PROVIDED DATA =>
※ ※ ※

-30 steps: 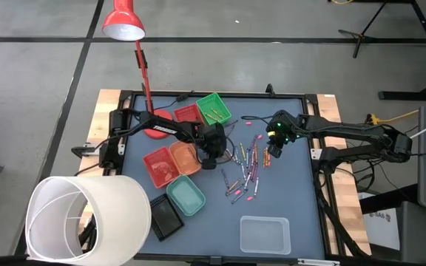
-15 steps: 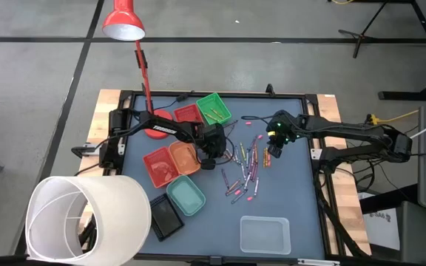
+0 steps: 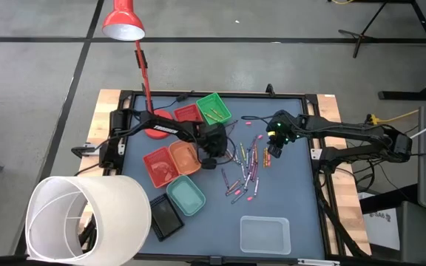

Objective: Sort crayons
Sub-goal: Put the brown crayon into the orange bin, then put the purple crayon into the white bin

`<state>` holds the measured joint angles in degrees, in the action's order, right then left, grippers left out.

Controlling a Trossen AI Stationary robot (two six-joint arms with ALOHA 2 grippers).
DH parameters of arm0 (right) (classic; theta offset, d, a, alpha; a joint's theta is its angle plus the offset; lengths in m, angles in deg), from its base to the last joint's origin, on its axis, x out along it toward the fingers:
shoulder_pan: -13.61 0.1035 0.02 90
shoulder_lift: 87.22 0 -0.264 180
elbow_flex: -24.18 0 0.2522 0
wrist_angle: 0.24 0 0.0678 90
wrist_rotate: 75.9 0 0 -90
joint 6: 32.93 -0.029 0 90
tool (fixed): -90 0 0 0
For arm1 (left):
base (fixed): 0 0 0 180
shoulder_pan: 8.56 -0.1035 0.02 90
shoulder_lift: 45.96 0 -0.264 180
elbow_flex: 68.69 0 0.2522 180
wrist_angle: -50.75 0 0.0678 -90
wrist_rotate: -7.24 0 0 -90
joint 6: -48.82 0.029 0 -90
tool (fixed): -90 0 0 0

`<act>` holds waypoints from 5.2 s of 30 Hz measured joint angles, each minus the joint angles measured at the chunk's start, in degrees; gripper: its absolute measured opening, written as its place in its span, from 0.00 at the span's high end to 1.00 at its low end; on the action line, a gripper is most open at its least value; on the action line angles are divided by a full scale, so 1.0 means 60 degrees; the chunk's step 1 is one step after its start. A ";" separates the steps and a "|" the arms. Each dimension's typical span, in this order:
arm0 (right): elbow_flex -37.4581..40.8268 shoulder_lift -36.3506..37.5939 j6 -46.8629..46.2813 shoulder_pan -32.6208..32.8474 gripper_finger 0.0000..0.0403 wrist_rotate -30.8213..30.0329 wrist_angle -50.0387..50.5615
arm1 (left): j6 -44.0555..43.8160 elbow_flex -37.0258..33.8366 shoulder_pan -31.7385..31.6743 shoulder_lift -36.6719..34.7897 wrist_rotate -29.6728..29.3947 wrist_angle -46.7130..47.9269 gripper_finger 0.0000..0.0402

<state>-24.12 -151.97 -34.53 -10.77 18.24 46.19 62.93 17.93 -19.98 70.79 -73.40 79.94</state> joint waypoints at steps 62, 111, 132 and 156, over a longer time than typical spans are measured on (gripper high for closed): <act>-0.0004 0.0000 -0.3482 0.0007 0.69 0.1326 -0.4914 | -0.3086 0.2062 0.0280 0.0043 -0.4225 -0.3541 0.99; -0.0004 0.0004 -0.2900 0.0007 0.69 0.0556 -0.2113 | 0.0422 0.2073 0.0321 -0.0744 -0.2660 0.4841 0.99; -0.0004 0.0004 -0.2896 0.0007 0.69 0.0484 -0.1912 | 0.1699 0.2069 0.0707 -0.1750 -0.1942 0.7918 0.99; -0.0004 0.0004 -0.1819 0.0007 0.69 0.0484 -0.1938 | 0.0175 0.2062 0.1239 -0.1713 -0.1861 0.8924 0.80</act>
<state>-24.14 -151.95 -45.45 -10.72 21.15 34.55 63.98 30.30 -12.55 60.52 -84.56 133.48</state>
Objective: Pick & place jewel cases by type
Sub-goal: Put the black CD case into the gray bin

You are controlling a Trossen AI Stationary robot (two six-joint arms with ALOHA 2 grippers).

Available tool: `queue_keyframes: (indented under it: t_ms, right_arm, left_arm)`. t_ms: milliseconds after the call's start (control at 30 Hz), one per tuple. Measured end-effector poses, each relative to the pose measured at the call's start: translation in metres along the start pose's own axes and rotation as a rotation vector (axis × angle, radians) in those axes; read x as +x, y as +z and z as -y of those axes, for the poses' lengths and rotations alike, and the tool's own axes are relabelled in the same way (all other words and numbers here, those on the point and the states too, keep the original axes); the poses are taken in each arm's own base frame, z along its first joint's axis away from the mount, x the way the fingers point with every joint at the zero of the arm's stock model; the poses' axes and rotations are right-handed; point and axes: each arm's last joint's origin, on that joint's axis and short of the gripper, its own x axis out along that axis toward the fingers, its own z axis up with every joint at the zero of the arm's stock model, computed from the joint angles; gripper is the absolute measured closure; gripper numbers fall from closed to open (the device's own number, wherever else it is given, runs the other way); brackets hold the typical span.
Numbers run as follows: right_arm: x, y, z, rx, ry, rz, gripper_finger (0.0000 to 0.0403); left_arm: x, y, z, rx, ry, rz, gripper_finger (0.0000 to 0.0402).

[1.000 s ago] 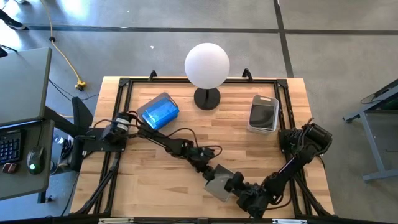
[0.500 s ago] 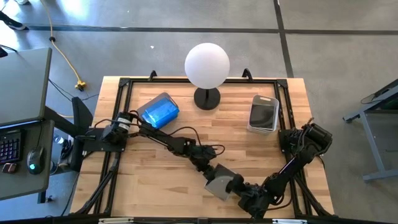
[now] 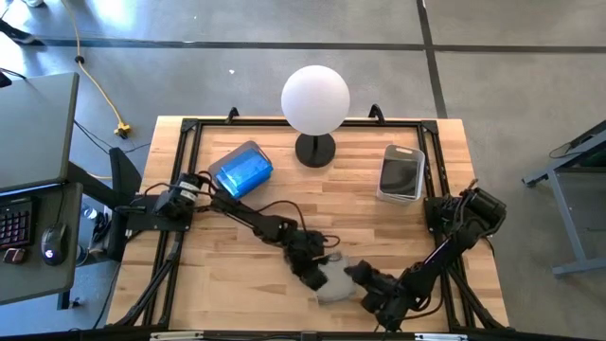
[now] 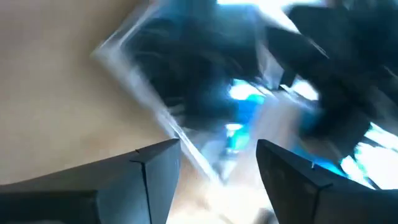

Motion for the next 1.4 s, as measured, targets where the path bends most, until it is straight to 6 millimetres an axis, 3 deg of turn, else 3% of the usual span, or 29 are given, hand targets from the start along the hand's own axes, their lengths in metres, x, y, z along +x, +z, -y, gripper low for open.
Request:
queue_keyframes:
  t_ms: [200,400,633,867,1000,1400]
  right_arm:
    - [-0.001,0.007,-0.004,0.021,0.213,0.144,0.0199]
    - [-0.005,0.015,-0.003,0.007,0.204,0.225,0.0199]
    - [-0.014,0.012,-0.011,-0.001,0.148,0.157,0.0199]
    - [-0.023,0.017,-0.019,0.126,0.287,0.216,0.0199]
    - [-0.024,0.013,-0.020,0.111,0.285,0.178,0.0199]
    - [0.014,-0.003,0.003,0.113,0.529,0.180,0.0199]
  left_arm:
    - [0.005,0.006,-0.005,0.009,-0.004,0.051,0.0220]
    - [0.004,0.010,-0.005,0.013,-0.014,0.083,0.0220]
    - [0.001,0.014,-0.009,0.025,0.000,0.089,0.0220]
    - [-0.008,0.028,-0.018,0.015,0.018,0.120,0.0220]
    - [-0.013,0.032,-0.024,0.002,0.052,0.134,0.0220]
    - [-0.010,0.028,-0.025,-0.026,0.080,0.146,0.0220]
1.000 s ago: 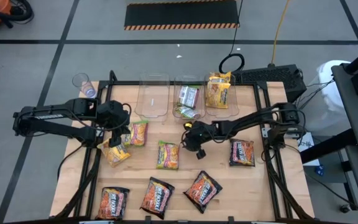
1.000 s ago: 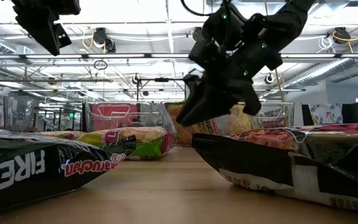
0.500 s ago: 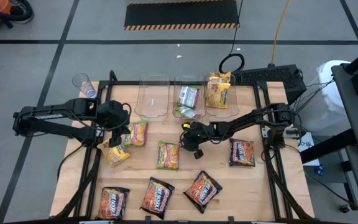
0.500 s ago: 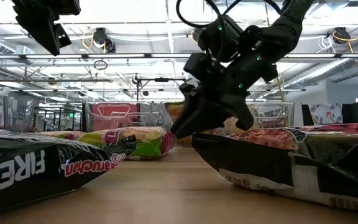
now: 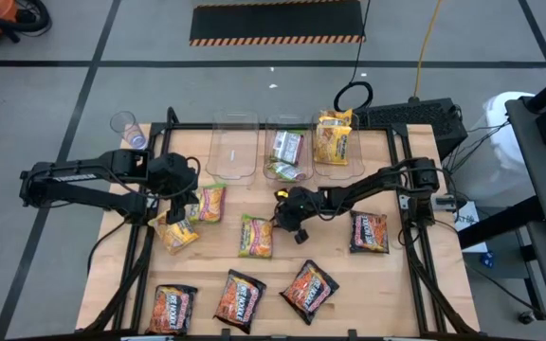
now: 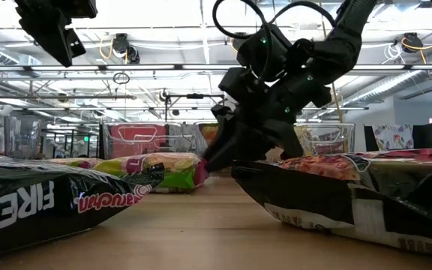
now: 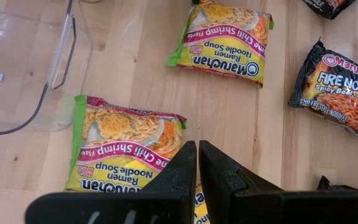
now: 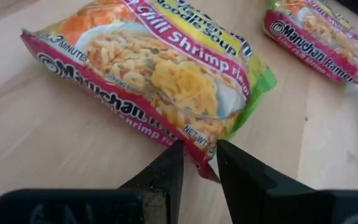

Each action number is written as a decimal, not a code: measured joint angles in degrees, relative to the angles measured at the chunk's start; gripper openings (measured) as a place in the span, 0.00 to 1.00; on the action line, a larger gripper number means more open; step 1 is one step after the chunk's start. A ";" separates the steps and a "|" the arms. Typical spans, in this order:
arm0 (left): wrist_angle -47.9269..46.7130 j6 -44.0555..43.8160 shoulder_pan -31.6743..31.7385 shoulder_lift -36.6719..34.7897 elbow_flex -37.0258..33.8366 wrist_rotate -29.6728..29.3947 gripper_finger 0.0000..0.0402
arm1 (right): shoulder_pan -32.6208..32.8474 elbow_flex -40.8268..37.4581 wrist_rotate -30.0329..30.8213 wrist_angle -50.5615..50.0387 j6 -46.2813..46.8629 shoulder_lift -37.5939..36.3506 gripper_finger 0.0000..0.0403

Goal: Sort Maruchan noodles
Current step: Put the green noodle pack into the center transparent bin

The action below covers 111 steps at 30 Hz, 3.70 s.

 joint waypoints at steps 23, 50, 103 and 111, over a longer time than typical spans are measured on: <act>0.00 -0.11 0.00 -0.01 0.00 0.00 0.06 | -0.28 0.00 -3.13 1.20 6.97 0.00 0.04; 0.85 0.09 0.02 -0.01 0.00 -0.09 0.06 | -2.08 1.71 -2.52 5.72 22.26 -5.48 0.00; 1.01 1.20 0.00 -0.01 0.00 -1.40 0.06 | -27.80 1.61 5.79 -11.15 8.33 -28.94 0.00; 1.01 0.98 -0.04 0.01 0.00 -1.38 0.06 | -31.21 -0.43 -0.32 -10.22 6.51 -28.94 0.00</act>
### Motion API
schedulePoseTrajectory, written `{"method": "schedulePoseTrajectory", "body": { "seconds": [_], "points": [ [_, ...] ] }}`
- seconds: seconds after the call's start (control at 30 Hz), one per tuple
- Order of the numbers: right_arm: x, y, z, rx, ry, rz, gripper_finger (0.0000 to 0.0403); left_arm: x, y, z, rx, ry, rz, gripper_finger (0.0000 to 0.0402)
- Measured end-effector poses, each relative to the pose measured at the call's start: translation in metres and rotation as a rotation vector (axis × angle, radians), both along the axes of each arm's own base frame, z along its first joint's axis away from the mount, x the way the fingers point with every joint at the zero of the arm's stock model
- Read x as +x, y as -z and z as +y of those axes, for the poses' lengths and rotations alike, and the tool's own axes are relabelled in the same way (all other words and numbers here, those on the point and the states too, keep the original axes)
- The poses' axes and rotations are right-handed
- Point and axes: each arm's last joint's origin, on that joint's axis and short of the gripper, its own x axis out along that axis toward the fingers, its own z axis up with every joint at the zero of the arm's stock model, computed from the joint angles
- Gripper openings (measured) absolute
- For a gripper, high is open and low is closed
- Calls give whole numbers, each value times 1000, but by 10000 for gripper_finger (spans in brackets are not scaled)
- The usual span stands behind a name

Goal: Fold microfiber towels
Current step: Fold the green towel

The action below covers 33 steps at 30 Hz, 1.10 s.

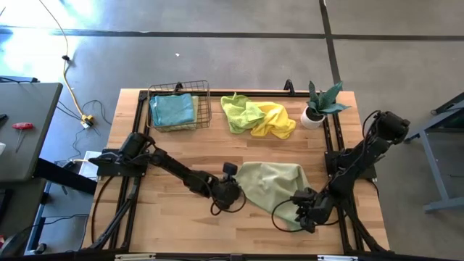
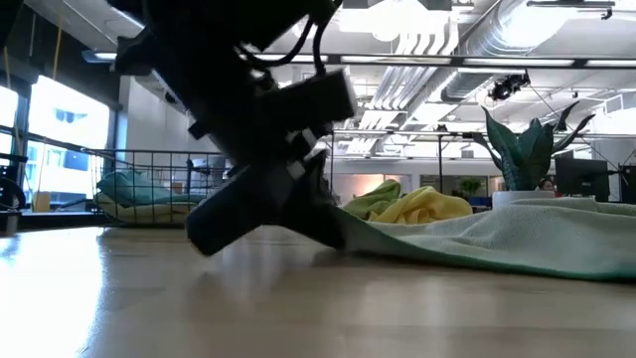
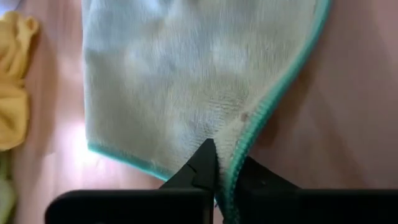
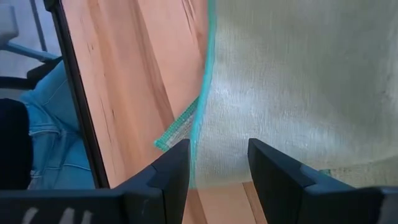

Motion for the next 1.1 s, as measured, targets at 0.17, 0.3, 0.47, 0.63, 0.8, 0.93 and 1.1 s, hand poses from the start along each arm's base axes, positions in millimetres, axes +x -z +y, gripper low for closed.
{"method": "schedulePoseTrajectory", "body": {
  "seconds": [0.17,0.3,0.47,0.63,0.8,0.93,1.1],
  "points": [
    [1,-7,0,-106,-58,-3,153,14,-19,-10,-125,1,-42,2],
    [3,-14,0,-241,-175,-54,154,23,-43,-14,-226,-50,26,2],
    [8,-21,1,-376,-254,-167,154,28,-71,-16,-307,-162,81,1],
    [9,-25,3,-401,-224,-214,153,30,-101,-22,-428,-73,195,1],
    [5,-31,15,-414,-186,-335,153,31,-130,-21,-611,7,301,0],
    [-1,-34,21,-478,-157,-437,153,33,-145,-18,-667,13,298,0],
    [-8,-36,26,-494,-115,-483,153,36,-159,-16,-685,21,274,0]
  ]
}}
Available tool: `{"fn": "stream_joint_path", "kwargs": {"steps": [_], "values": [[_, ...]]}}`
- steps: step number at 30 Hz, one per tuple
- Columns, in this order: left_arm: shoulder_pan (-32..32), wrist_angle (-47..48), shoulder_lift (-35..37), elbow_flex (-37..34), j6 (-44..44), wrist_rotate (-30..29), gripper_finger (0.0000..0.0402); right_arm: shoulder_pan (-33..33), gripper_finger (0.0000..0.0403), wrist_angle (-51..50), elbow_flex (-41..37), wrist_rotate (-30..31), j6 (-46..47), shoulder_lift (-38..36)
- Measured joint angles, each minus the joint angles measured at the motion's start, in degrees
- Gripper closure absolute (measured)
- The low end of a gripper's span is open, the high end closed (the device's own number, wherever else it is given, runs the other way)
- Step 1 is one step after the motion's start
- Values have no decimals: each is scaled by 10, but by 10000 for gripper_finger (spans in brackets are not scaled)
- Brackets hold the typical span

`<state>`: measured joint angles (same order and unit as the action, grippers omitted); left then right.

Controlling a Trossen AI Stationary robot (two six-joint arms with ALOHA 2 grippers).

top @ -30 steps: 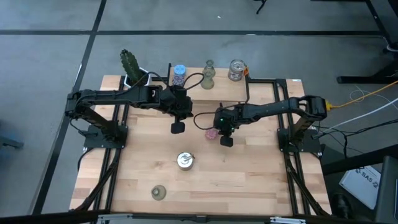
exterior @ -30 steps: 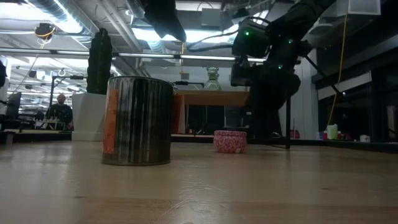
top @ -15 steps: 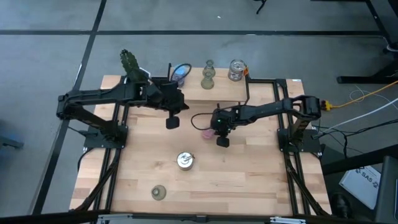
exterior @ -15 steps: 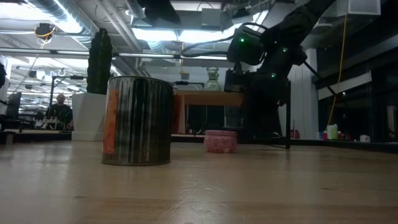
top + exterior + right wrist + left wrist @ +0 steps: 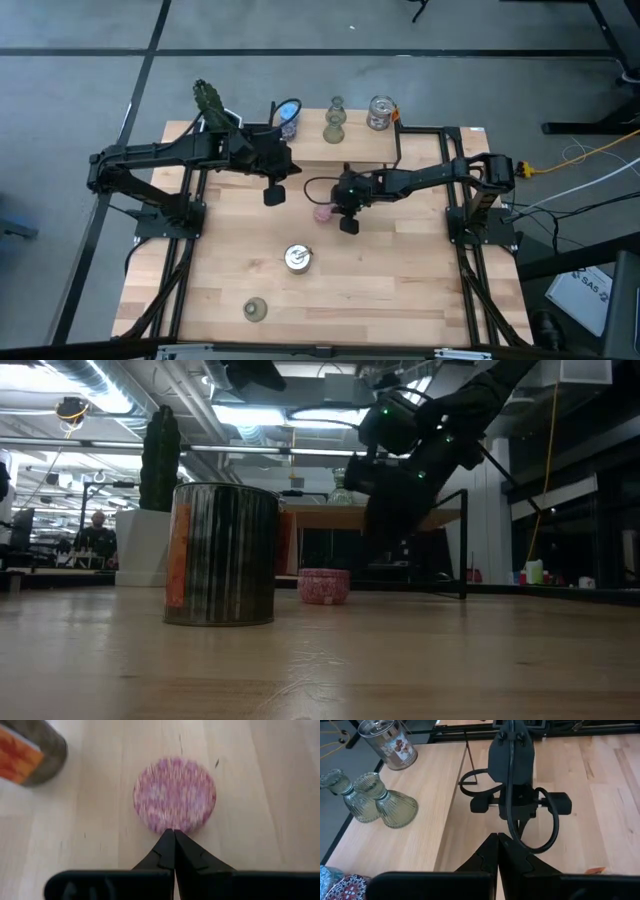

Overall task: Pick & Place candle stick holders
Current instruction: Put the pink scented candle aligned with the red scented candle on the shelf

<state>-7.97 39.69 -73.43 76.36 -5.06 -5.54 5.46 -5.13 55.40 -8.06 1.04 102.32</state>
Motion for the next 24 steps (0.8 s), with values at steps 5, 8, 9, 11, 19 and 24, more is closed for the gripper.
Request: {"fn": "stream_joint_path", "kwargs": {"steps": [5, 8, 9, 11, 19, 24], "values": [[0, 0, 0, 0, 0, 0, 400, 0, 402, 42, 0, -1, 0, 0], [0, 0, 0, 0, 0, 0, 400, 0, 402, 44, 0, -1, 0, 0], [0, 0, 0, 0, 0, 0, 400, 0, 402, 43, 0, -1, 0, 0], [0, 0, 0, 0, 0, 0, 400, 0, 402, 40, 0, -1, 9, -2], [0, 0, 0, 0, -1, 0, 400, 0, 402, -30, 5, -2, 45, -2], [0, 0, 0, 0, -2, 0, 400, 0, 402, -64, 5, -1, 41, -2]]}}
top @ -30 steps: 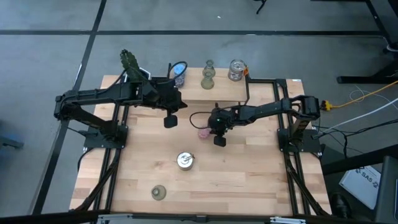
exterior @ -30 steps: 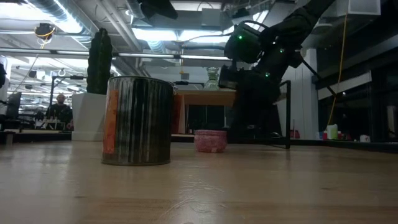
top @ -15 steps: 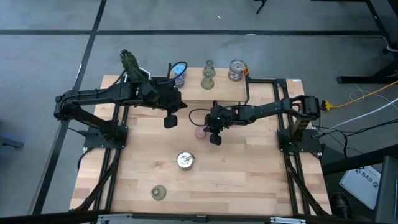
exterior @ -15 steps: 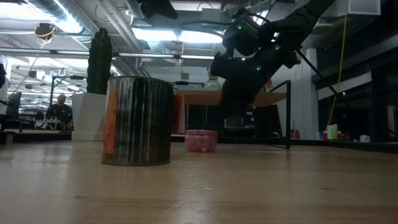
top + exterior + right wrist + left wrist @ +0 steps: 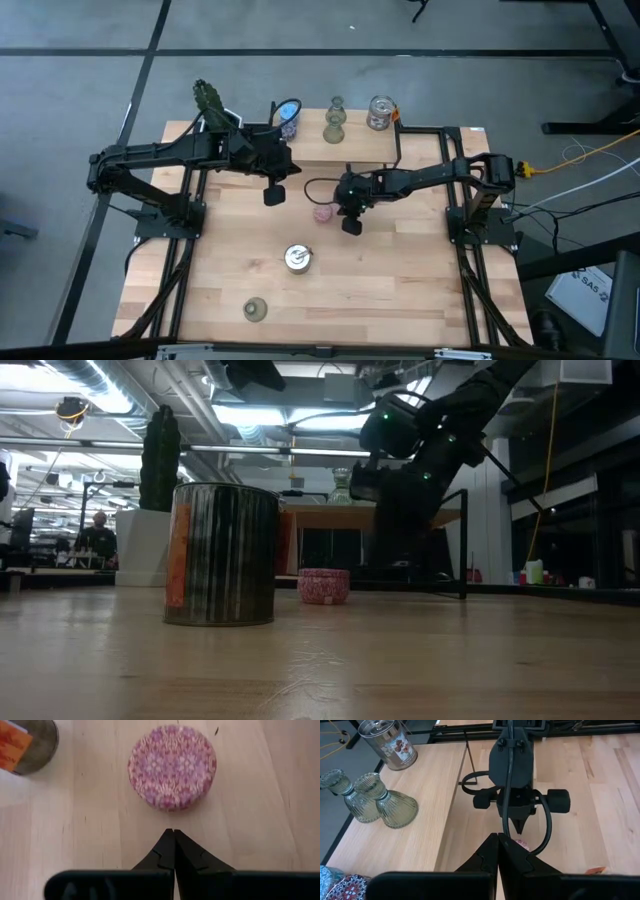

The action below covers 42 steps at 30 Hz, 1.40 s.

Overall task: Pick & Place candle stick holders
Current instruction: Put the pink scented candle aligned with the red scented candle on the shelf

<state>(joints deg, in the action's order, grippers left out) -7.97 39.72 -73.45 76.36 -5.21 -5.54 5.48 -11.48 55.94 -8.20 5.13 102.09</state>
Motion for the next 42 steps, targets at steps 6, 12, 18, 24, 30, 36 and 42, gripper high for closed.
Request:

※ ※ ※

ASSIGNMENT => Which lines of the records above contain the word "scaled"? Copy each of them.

RESULT =>
- Calls give whole numbers, each value times 1000, but by 10000 for gripper_finger (spans in brackets are not scaled)
- Values have no decimals: each is scaled by 10, but by 10000 for gripper_finger (spans in brackets are not scaled)

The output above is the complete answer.